GOAL OF THE EXERCISE >> No pictures go in the copy. Restate, word for word, each line from the one containing "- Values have" through the last line below.

AVAILABLE DATA >>
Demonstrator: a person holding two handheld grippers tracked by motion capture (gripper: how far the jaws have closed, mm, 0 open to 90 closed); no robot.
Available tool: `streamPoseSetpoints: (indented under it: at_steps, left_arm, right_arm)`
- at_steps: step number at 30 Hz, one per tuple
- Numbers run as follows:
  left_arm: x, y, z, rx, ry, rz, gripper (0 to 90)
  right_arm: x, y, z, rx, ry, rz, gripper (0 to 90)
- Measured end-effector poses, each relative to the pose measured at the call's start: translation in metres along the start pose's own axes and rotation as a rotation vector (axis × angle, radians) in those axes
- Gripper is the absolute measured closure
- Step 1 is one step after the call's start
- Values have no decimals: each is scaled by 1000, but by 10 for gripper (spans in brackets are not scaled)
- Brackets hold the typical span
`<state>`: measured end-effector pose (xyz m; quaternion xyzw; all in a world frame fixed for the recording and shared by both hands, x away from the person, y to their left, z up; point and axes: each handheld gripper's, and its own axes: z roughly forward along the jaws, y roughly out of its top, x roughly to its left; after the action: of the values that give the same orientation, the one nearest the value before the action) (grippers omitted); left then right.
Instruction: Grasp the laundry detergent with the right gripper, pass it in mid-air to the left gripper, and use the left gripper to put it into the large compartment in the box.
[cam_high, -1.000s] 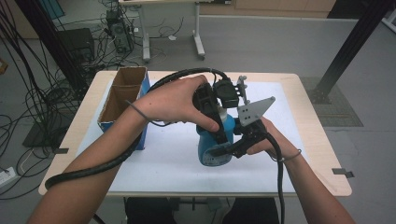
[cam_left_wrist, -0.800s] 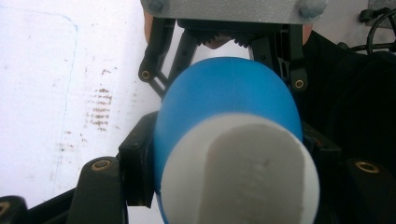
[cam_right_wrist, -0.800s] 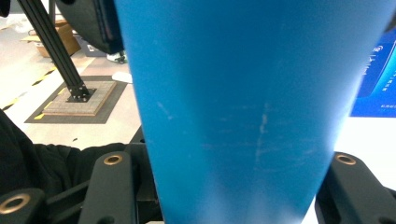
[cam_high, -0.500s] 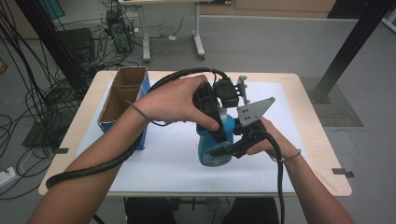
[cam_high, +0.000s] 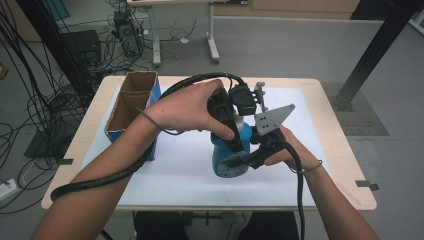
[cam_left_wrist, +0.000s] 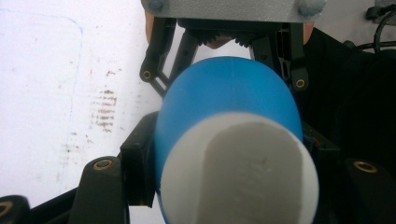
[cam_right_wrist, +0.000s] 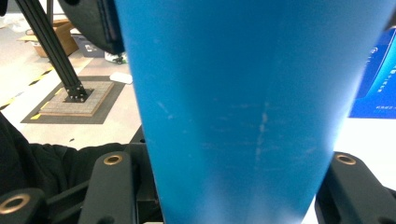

RESPONSE TO THIS EXERCISE >>
- Values have no decimals: each is scaled by 1000, but by 10 for gripper (spans in brackets are not scaled)
- Brackets hold the typical span
`<state>`: measured end-effector pose (xyz m; quaternion xyzw; all in a world frame fixed for the recording and shared by both hands, x away from the person, y to their left, z up; point and axes: each handheld gripper's, and its own axes: z roughly forward along the jaws, y roughly out of its top, x roughly to its left; after the action: of the values that give the same orientation, the one nearest the value before the action) (grippers omitted); left then right.
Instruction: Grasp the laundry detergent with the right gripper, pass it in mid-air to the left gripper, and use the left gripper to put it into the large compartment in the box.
[cam_high, -1.000s] 
[cam_left_wrist, -0.800s] 
[cam_right_wrist, -0.800s] 
[cam_high, -0.500s] 
[cam_high, +0.000s] 
[cam_left_wrist, +0.000s] 
[cam_right_wrist, +0.000s] 

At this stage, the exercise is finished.